In their widening campaign against online “rumormongers” and other putative purveyors of social disorder, Chinese authorities have netted influential rights activists, freelance anti-corruption sleuths and even a billionaire entrepreneur who championed the rights of poor migrants. Many of those detained in recent weeks remain in police custody.
However, the enforcers of Internet propriety, it seems, were not prepared for the online outrage stirred up by the arrest last week of a 16-year-old boy who had publicly questioned investigators over the mysterious death of a karaoke club manager in Gansu Province.
On Monday, the police in Zhangjiachuan Hui Autonomous County apparently bowed to public pressure and released Yang Hui (楊輝), a middle-school student who was among the first people to be charged under new regulations that criminalize the spreading of online rumors with up to three years in jail. The authorities contend the boy had simply confessed to his crimes and served his punishment. Hours after his release, he posted online a photograph of himself flashing a victory sign. His shirt read, “Make the Change.”
Rights defenders and free-speech advocates have embraced his release as a small, but significant victory against what many here see as a draconian campaign against dissent that has ensnared dozens of people over the past two months. Those arrested include Xu Zhiyong (許志永), a prominent lawyer who had called on officials to publicly disclose their financial assets, and Charles Xue (薛蠻子), a Chinese-American investor who often railed against injustice to his 12 million microblog followers under his Chinese name Xue Manzi.
Yang’s arrest on Tuesday last week drew sympathetic coverage in the news media, and more than 10,000 people posted supportive messages, although many were promptly deleted. Lawyers from Beijing offered to defend him.
“With the arrest of this kid, I think the public saw this rumor campaign for what it really is: a devious attempt to crush normal online expression,” said Zhou Ze (周澤), a lawyer in Beijing who sought to rally public support for Yang’s case through his own account on Sina Weibo.
A wiry boy with a fondness for Apple smartphones, online games and the occasional furtive cigarette, Yang ran into trouble two weeks ago when he stepped into a local controversy involving the death of a man whose body was found in front of the Jewel Time International Karaoke club. The police ruled the death a suicide, but relatives claimed the man had been beaten up before being tossed from an upper floor of the building.
The youth, who spoke to some of the victim’s relatives, questioned the official version of events and posted a message that the club was owned by a local judicial official.
“You don’t want the world to know what happened?” he wrote. “What are you afraid of? I am not afraid of you. I took pictures, arrest me. I dare you.”

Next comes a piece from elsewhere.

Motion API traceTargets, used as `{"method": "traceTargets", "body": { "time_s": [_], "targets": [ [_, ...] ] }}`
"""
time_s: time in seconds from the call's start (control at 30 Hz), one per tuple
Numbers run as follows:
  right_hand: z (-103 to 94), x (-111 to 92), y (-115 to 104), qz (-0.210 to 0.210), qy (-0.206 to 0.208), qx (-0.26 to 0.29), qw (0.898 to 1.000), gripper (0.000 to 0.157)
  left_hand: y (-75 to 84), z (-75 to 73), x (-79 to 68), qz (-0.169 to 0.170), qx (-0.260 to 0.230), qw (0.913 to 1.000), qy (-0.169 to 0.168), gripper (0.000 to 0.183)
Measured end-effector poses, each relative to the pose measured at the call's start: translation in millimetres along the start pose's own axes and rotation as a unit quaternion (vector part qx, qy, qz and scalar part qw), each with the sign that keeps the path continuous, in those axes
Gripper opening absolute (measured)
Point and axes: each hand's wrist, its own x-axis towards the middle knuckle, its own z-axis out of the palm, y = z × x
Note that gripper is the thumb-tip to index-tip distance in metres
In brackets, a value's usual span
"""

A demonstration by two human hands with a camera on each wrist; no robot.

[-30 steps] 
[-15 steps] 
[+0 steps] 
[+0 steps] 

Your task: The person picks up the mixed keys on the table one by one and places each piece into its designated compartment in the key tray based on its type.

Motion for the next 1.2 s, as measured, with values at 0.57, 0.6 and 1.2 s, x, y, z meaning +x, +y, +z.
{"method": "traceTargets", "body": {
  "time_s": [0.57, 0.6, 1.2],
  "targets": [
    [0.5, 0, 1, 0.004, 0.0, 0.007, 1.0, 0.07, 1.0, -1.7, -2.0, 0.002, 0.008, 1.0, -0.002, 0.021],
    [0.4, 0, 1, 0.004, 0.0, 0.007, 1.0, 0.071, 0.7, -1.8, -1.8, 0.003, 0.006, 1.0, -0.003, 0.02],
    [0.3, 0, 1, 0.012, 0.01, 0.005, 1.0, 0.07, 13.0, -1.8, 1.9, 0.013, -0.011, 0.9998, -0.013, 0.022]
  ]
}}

On Tuesday last week the police did just that, grabbing him from school and later charging him with “disrupting social disorder” because the posts, they said, inspired protesters to block a local street, snarling traffic.
Wang Shihua (王誓華), one of the lawyers who volunteered to represent Yang, said his detention was unlawful because his comments were not knowingly fabricated.
“It’s all right to crack down on rumors, but if such initiatives are expanded without limits or regard to principle, they become unconstitutional,” he said on Monday.
If the authorities in Zhangjiachuan thought the arrest of young Yang would chill outside scrutiny, they have been sorely disappointed. In recent days, some of China’s most intrepid journalists have been taking a closer look at what ranks as one of the country’s poorest counties. Bloggers have publicized lavish spending on government buildings, including nearly US$3 million spent on the county’s administrative headquarters, and the extravagant tastes of local civil servants, including the local party boss who was photographed wearing the kind of luxury watch that has felled other officials.
One uncovered old court documents accusing police chief Bai Yongqiang (白永強) of giving 50,000 yuan (US$817 at current exchange rates) in bribes to his former boss between 1995 and 2005. Bai has since been suspended, according to a post on the county government’s Web site on Monday night.
While Xinhua news agency called Bai’s suspension “unrelated” to the boy’s arrest, experts say the intense public scrutiny may have played a role in his release.